販売管理費には一般に人件費、販売費(戦略費)、管理費、設備費が含まれます。


日々の営業活動でお金を使うときには、その経費がどの項目に分類されるかなど、いちいち考えることはないかもしれません。

そこで一度、販売費および一般管理費をすべて洗い出し、科目別、項目別に整理してみましょう。

科目ごとの経費を比較したり、予算や前年の実績値と比較すれば、無駄な支出を発見しやすくなるはずです。

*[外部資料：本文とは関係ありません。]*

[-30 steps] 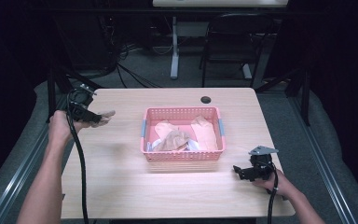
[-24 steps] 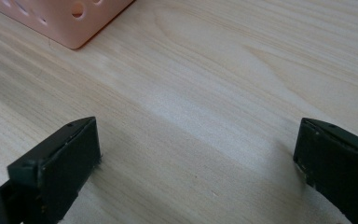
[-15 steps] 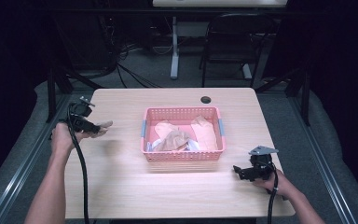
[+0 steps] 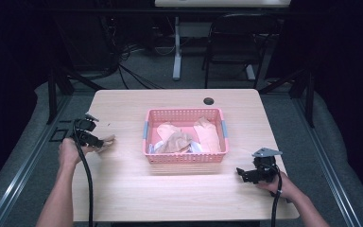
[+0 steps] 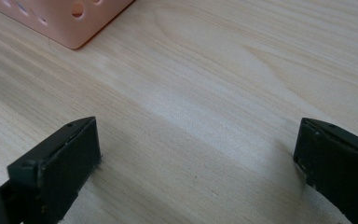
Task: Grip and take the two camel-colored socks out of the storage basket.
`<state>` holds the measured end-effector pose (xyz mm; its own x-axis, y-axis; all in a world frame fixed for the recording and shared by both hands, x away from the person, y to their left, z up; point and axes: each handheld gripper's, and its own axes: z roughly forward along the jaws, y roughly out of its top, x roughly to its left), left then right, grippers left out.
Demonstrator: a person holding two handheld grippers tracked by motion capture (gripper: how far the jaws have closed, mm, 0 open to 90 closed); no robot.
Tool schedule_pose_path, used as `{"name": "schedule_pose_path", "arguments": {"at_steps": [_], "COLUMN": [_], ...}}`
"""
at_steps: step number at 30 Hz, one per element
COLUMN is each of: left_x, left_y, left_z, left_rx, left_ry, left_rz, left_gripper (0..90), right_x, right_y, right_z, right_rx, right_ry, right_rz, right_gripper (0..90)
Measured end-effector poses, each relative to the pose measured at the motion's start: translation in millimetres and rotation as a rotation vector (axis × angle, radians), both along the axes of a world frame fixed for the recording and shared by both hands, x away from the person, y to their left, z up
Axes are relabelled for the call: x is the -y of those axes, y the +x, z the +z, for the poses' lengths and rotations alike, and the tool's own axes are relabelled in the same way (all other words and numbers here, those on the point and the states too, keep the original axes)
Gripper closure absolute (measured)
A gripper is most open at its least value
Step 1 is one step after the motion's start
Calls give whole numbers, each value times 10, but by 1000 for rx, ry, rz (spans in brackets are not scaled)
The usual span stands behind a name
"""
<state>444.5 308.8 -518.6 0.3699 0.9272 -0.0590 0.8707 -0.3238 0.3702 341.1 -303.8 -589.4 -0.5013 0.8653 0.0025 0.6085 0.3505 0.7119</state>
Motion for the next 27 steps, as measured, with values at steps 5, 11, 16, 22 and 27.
{"name": "schedule_pose_path", "arguments": {"at_steps": [5,11,16,22,27], "left_x": [-45,-60,-78,-53,64], "left_y": [-26,-40,-53,-81,-88], "left_z": [-90,-128,-19,246,476], "left_rx": [-20,-28,-11,42,95], "left_ry": [-11,-30,-52,-83,-97], "left_rz": [12,16,43,45,27], "left_gripper": [778,732,467,233,122], "right_x": [0,0,-1,-1,0], "right_y": [0,0,0,0,0], "right_z": [0,0,-1,0,0], "right_rx": [0,0,1,0,-1], "right_ry": [0,0,1,1,1], "right_rz": [0,0,-1,-1,0], "right_gripper": [0,0,0,0,0]}}
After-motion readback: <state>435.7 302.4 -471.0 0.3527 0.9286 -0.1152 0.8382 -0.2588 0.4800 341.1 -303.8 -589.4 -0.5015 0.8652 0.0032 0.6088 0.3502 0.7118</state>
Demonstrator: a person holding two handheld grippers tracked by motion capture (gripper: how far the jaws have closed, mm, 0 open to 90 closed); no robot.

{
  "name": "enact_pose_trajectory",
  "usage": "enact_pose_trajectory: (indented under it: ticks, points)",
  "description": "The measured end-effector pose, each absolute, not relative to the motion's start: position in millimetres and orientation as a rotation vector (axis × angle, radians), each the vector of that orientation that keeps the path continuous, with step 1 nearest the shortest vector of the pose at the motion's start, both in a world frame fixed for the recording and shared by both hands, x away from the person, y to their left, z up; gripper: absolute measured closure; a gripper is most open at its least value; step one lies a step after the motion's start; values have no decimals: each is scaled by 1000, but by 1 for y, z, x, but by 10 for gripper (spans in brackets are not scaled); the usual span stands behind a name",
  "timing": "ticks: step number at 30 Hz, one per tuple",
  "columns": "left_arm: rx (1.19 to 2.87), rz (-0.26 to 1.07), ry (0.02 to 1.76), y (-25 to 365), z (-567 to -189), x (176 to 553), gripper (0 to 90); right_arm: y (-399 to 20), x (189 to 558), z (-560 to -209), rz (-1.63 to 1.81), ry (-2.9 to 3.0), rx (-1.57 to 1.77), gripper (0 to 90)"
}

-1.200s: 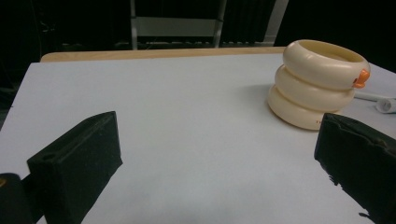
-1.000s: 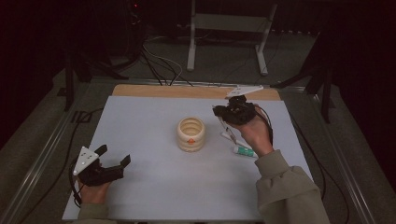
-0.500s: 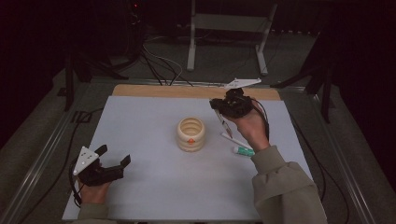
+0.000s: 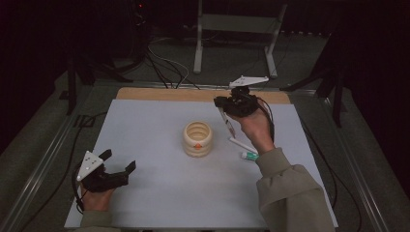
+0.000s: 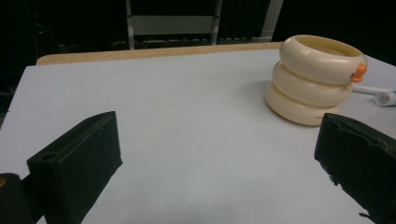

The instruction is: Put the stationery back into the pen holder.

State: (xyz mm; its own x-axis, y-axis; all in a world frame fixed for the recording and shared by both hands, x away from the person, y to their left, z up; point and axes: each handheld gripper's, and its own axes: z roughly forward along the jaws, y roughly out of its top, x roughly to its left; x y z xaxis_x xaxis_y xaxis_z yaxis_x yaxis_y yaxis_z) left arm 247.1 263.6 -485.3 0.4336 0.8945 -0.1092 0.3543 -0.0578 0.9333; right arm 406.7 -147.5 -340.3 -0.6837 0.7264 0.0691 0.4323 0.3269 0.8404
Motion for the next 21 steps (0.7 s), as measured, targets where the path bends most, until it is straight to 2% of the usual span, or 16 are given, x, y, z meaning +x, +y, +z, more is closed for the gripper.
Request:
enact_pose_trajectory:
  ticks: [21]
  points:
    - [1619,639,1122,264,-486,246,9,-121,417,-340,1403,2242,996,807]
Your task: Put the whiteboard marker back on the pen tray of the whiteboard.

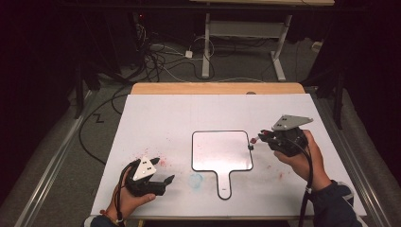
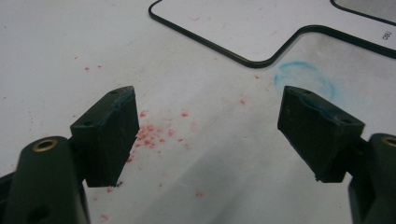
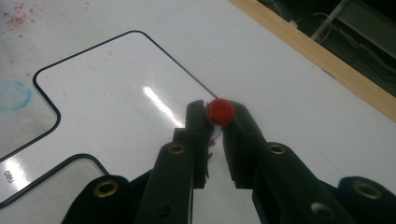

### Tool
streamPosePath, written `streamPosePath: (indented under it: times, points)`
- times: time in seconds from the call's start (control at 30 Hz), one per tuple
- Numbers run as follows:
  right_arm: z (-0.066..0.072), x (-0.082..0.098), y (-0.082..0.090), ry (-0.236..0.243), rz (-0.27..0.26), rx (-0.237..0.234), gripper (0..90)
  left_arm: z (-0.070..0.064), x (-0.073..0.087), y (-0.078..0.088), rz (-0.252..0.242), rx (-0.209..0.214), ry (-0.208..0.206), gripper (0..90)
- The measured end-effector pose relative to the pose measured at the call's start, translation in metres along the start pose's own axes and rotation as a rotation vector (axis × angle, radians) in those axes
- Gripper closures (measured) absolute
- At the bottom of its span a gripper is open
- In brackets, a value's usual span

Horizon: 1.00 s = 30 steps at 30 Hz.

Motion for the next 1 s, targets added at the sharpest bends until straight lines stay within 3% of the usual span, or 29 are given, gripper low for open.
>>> streamPosePath:
  times: [0.13,0.23,0.3,0.4,0.5,0.63,0.7,0.9,1.0]
  points:
    - [-0.002,0.008,0.013,0.020,0.026,-0.024,81.2,-0.001,-0.001,-0.002,0.008,0.008,-0.007,19.6]
    - [-0.002,0.013,0.022,0.048,0.057,-0.067,81.2,-0.001,-0.001,-0.003,0.008,0.010,-0.005,19.6]
    - [0.000,0.016,0.023,0.075,0.101,-0.122,81.2,-0.001,-0.001,-0.003,0.009,0.011,-0.003,19.6]
    - [0.006,0.020,0.014,0.098,0.153,-0.203,81.0,-0.001,-0.001,-0.004,0.011,0.013,-0.005,19.6]
    - [0.012,0.022,-0.004,0.096,0.190,-0.253,80.9,-0.001,0.000,-0.005,0.022,0.013,-0.003,19.6]
    - [0.008,0.021,-0.035,-0.007,0.173,-0.272,79.4,-0.001,0.001,-0.005,0.023,0.010,0.002,19.6]
    - [0.005,0.019,-0.048,-0.057,0.163,-0.248,77.7,0.000,0.000,-0.006,0.021,0.010,0.006,19.5]
    - [0.000,0.029,-0.092,-0.256,0.179,-0.263,75.0,-0.001,-0.002,-0.011,0.037,0.020,-0.006,19.5]
    - [0.001,0.035,-0.106,-0.294,0.191,-0.245,72.4,-0.001,-0.001,-0.011,0.040,0.022,-0.006,19.5]
Point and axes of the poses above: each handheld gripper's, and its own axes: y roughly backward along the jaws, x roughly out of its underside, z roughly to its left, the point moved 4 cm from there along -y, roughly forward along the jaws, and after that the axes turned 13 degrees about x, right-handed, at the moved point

経費には大きく分けて「攻めの経費」と「守りの経費」があります。

製造業で言えば研究費や開発費などは攻めの経費の代表ですが、販売費のなかでも広告宣伝費、販売促進費、交際費などもやはり攻めの経費です。

私はこれらの経費を「種まき費用」と呼んでいます。

大きな成果をもたらしてくれるかもしれない未来への投資なのです。

したがって、多少の無理はしてでも確保すべきでしょう。

無計画な投資や、投資しっぱなしの放漫経営は危険ですが、まったく投資をしない経営も危険です。

節約しなければならないのは、守りの経費です。

管理費のなかの事務消耗品費、備品消耗品費、通信費その他、社内管埋にかかる費用はできるだけ切り詰め、無駄を排除していかなければなりません。

さて、A社とB社の販売費および一般管理費の割合を見ると、たしかに内容も金額も大きく違っていました。

両社の売上はほぼ同じですが、A社が販売管理費に6473万3000円かけているのに対し、B社は3406万4000円。

人件費も、販売費も、管理費も、設術費も、A社のほうがはるかに多いことがわかりました。

一見、B社のほうが効率のよい経営をしているように見えますが、実際のところはA社の販売管理費が多過ぎるといったほうがよいでしょう。

たとえば人件費に注目してみると、B社が売上対比7.1%の1707万4000円なのに対し、A社では15.7%に当たる3668万6000円。

人件費の比率が大きいということは、それだけ社員を大切にしている証拠と考えられます。

また末来投資のための販売費も積極的に取り込んでいるといえます。

しかし、財務体質が安定し、資金に余裕がある今だからこそできること。

将来のことを考えれば、同じ販売管理費でも、攻めの経費に重点を移していく必要があるかもしれません。